> **Aim of the task**
Please give all of the data again, character for character, and drop the pictures.

━━━━━━━━━━

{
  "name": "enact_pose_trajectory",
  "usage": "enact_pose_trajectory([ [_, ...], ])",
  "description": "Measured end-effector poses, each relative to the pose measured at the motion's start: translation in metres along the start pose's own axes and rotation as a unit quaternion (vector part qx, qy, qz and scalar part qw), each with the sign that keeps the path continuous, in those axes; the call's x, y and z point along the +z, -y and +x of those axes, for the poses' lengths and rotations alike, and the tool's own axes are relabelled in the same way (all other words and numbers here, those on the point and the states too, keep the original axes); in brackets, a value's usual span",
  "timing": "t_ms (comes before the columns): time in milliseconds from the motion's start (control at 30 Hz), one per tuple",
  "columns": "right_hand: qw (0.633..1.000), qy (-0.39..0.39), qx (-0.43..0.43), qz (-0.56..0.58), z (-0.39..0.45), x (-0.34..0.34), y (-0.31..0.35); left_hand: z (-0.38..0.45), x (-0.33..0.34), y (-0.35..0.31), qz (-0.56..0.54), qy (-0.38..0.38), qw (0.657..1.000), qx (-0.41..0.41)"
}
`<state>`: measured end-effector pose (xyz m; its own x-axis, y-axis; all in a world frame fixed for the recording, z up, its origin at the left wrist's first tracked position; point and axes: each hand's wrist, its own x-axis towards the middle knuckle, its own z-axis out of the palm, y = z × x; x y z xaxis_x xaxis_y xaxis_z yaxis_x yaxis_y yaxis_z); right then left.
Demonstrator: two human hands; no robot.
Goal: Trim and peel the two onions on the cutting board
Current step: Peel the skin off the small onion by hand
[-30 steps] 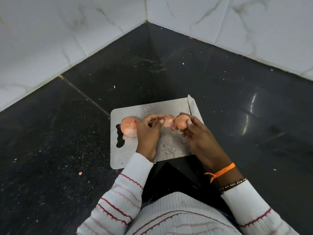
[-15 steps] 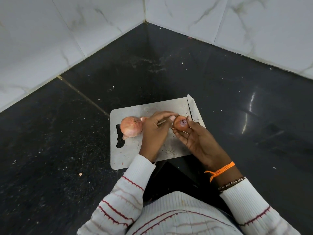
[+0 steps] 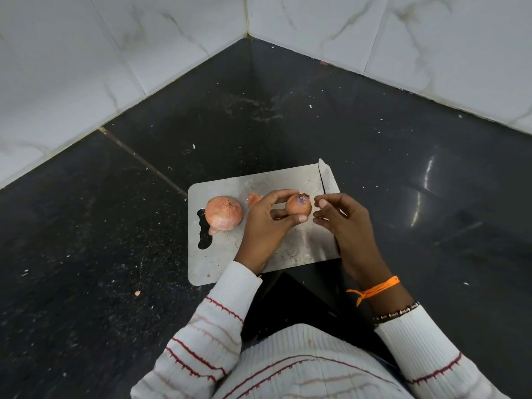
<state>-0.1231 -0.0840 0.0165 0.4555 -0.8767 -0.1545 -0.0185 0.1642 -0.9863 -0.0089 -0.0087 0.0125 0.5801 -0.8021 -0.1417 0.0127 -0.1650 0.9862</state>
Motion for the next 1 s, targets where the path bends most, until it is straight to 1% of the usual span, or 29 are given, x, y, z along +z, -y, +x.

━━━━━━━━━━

> **Result for this task**
{
  "name": "enact_pose_trajectory",
  "usage": "enact_pose_trajectory([ [_, ...], ])",
  "description": "Measured end-effector poses, each relative to the pose measured at the motion's start: translation in metres along the start pose's own axes and rotation as a unit quaternion (vector part qx, qy, qz and scalar part qw), each with the sign that keeps the path continuous, in those axes; the call's x, y and z point along the +z, -y and +x of those axes, for the poses' lengths and rotations alike, and the tool's own axes are relabelled in the same way (all other words and numbers here, those on the point and the states too, keep the original axes); in brackets, a value's usual span",
  "timing": "t_ms (comes before the columns): time in milliseconds from the motion's start (control at 30 Hz), one per tuple",
  "columns": "right_hand: qw (0.633..1.000), qy (-0.39..0.39), qx (-0.43..0.43), qz (-0.56..0.58), z (-0.39..0.45), x (-0.34..0.34), y (-0.31..0.35); left_hand: z (-0.38..0.45), x (-0.33..0.34), y (-0.35..0.31), qz (-0.56..0.54), qy (-0.38..0.38), qw (0.657..1.000), qx (-0.41..0.41)"
}
`<state>`: measured end-effector pose (xyz m; its own x-axis, y-axis; all in a world frame fixed for the recording, z up, its origin at the left wrist's first tracked position; point and axes: each hand's wrist, its own x-axis towards the middle knuckle, its own z-axis out of the palm, y = z × x; x y z xaxis_x xaxis_y xaxis_z yaxis_x yaxis_y yaxis_z); right then left.
Demonstrator: two human hands; no robot.
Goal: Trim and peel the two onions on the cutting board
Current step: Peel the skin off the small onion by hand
[-30 steps] 
[-15 steps] 
[+0 steps] 
<state>-0.1231 -0.0840 0.0165 0.4555 -0.8767 -0.1545 -0.0185 0.1642 -0.9863 -0.0089 -0.0087 0.0125 0.5801 -0.8021 -0.1417 0.0127 -0.1650 0.9862</state>
Motion for the next 1 s, targets where the path bends most, until it is straight to 1% of the usual span, or 29 are given, x, y, z along +z, -y, +x.

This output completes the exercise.